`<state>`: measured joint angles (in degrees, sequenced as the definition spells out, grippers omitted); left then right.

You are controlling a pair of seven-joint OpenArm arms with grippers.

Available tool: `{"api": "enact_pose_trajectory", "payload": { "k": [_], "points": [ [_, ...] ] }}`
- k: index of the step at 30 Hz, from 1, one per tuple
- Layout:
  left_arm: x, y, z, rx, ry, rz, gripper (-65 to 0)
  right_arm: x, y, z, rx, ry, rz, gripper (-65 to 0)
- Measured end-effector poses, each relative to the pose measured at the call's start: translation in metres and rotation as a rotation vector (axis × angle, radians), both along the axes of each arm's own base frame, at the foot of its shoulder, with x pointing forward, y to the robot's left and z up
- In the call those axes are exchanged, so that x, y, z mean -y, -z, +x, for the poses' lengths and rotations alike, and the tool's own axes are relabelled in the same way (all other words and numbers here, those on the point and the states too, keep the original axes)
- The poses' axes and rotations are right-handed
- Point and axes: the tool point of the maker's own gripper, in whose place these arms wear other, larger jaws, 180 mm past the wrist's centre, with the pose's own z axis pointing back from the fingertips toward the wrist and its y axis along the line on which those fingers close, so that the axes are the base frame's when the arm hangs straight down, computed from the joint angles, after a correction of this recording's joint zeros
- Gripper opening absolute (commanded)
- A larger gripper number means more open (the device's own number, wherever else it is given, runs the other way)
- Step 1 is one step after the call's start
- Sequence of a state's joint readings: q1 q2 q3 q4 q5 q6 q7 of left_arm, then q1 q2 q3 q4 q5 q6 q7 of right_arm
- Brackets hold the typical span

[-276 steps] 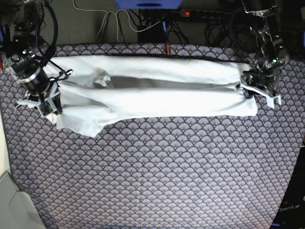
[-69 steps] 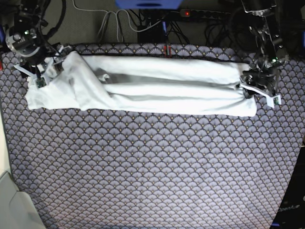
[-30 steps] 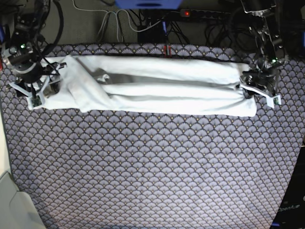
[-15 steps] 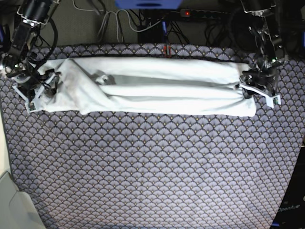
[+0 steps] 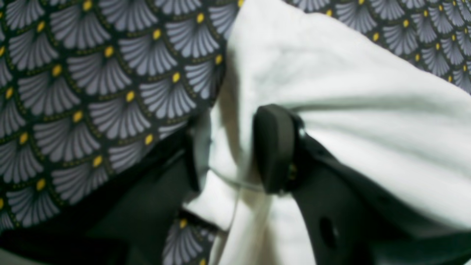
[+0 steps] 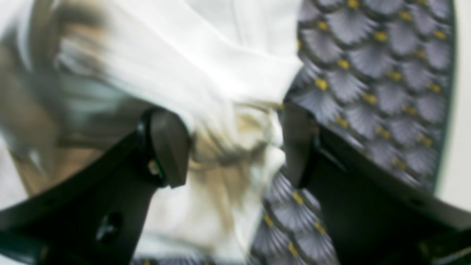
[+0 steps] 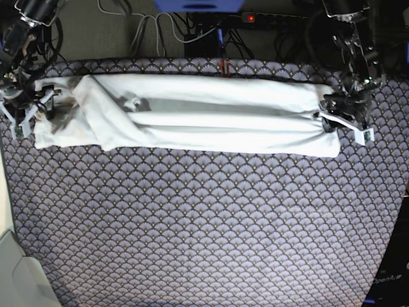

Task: Fold the T-shirt properly
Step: 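Grasp the folded end of the strip with the right gripper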

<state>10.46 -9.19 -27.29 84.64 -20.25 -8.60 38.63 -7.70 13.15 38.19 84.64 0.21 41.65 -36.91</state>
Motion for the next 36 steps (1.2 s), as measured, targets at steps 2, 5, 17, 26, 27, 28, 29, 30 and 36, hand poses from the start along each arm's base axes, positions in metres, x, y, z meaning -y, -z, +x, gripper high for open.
{"api": "enact_pose_trajectory", "payload": {
  "k": [2,5,17,26,27,28,29,30,36],
  "points": [
    [0.0,0.0,0.0,0.001,0.0,0.0,-41.6,-0.002,-0.005,-0.005,-0.002,0.001,-0.023,-28.4],
    [0.0,0.0,0.0,0.0,0.0,0.0,-41.6,-0.006,-0.016,-0.005,0.016,0.0,-0.058,-28.4],
    [0.0,-0.001,-0.001,0.001,0.0,0.002,-41.6,-0.038,-0.092,0.006,0.206,-0.049,-0.182,-28.4],
    [0.0,0.0,-0.001,0.001,-0.003,0.002,-41.6,-0.083,-0.081,0.005,0.21,-0.094,-0.097,-28.4],
    [0.0,0.0,-0.001,0.0,-0.003,0.002,-41.6,-0.085,-0.079,0.003,0.205,-0.09,-0.09,-28.4],
    [0.0,0.0,-0.001,0.001,-0.003,0.002,-41.6,-0.088,-0.078,0.004,0.201,-0.095,-0.085,-28.4],
    [-0.001,0.0,-0.001,0.0,-0.003,0.002,-41.6,-0.092,-0.079,0.007,0.208,-0.111,-0.081,-28.4],
    [-0.001,0.0,-0.001,0.001,-0.003,0.002,-41.6,-0.098,-0.08,0.011,0.217,-0.131,-0.076,-28.4],
    [0.0,0.0,-0.001,0.001,-0.003,0.002,-41.6,-0.115,-0.078,0.018,0.219,-0.18,-0.059,-28.4]
  ]
}}
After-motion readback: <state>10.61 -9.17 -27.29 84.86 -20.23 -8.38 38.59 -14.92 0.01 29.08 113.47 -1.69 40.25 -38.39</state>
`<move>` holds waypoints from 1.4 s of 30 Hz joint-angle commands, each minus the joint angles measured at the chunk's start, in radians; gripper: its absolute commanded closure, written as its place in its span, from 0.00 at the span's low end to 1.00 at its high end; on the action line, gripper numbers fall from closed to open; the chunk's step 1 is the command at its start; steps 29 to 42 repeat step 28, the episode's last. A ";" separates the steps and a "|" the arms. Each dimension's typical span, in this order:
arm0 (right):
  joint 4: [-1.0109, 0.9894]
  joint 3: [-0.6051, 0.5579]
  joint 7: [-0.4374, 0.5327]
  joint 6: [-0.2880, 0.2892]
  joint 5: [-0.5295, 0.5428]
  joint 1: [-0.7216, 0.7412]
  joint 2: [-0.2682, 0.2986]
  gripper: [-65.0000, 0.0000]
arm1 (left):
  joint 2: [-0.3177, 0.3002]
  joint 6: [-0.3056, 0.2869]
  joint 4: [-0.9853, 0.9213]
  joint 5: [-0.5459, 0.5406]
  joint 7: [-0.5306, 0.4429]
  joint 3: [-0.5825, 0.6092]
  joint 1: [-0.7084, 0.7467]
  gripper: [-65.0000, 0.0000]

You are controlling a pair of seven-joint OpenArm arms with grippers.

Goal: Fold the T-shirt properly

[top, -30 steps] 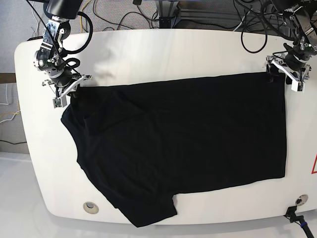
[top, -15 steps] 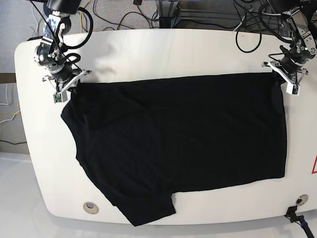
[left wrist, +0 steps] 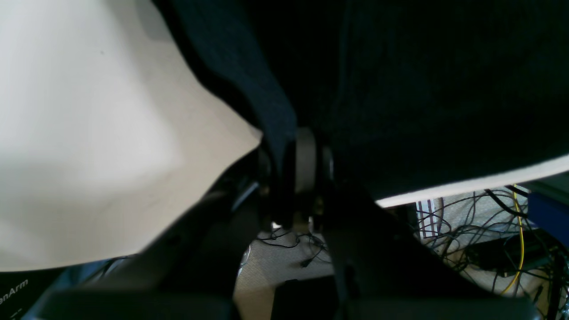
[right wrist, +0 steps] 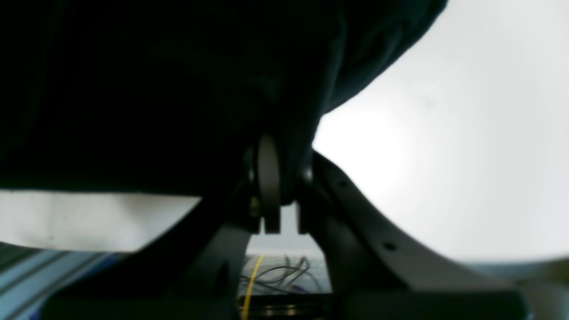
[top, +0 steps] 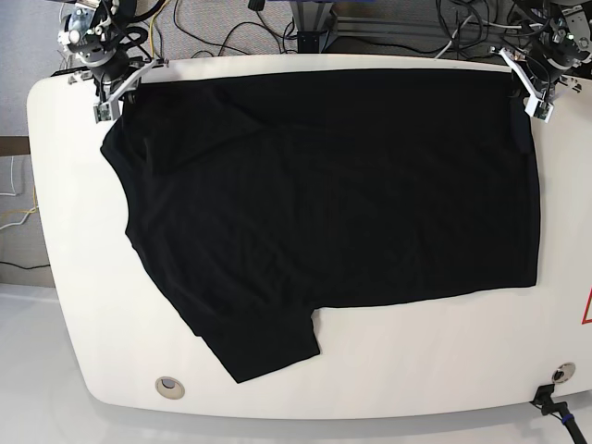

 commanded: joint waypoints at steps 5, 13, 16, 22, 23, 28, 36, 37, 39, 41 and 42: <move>0.027 0.025 -0.030 -0.007 -0.025 -0.032 -0.040 1.00 | -0.011 0.006 0.018 -0.003 -0.008 -0.006 0.010 1.00; 0.048 0.033 -0.048 -0.008 -0.025 -0.020 -0.031 0.65 | -0.012 0.006 0.018 0.000 -0.008 -0.005 -0.004 0.69; 0.114 0.033 -0.050 -0.010 -0.025 -0.023 -0.032 0.45 | -0.014 0.006 0.034 -0.001 -0.008 -0.008 -0.019 0.40; 0.180 0.033 -0.051 -0.013 -0.026 0.016 -0.032 0.34 | -0.014 0.006 0.136 -0.004 -0.008 -0.008 -0.044 0.34; 0.183 0.033 -0.051 -0.014 -0.029 0.020 -0.031 0.34 | -0.014 0.006 0.160 -0.001 -0.008 -0.009 -0.050 0.34; 0.195 0.051 -0.051 -0.008 -0.026 0.082 -0.017 0.34 | -0.030 0.006 0.212 -0.004 -0.008 -0.031 -0.127 0.34; 0.195 0.051 -0.051 -0.008 -0.026 0.082 -0.017 0.34 | -0.030 0.006 0.212 -0.004 -0.008 -0.031 -0.127 0.34; 0.195 0.051 -0.051 -0.008 -0.026 0.082 -0.017 0.34 | -0.030 0.006 0.212 -0.004 -0.008 -0.031 -0.127 0.34; 0.195 0.051 -0.051 -0.008 -0.026 0.082 -0.017 0.34 | -0.030 0.006 0.212 -0.004 -0.008 -0.031 -0.127 0.34; 0.195 0.051 -0.051 -0.008 -0.026 0.082 -0.017 0.34 | -0.030 0.006 0.212 -0.004 -0.008 -0.031 -0.127 0.34; 0.195 0.051 -0.051 -0.008 -0.026 0.082 -0.017 0.34 | -0.030 0.006 0.212 -0.004 -0.008 -0.031 -0.127 0.34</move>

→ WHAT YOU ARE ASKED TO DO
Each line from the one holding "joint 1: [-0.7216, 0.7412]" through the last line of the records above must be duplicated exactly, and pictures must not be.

→ SOLUTION FOR THIS TASK
  joint 1: [-0.7216, 0.7412]
  joint 2: [-0.2682, 0.2986]
  gripper: [-65.0000, 0.0000]
arm1 (left):
  joint 2: [-0.3177, 0.3002]
  joint 6: [-0.3056, 0.2869]
  joint 4: [-0.9853, 0.9213]
  joint 5: [-0.5459, 0.5406]
  joint 7: [-0.5306, 0.4429]
  joint 3: [-0.5825, 0.6092]
  joint 1: [-0.7084, 0.7467]
  gripper: [-65.0000, 0.0000]

You are controlling a pair of seven-joint OpenArm arms with grippers.

Goal: Fold the T-shirt properly

[top, -30 steps] 
[top, -15 steps] 
[left wrist, +0 steps] 
[right wrist, +0 steps] 
[top, +0 steps] 

 commanded: joint waypoints at steps 5, 13, 16, 22, 23, 28, 36, 37, 39, 41 and 42: <move>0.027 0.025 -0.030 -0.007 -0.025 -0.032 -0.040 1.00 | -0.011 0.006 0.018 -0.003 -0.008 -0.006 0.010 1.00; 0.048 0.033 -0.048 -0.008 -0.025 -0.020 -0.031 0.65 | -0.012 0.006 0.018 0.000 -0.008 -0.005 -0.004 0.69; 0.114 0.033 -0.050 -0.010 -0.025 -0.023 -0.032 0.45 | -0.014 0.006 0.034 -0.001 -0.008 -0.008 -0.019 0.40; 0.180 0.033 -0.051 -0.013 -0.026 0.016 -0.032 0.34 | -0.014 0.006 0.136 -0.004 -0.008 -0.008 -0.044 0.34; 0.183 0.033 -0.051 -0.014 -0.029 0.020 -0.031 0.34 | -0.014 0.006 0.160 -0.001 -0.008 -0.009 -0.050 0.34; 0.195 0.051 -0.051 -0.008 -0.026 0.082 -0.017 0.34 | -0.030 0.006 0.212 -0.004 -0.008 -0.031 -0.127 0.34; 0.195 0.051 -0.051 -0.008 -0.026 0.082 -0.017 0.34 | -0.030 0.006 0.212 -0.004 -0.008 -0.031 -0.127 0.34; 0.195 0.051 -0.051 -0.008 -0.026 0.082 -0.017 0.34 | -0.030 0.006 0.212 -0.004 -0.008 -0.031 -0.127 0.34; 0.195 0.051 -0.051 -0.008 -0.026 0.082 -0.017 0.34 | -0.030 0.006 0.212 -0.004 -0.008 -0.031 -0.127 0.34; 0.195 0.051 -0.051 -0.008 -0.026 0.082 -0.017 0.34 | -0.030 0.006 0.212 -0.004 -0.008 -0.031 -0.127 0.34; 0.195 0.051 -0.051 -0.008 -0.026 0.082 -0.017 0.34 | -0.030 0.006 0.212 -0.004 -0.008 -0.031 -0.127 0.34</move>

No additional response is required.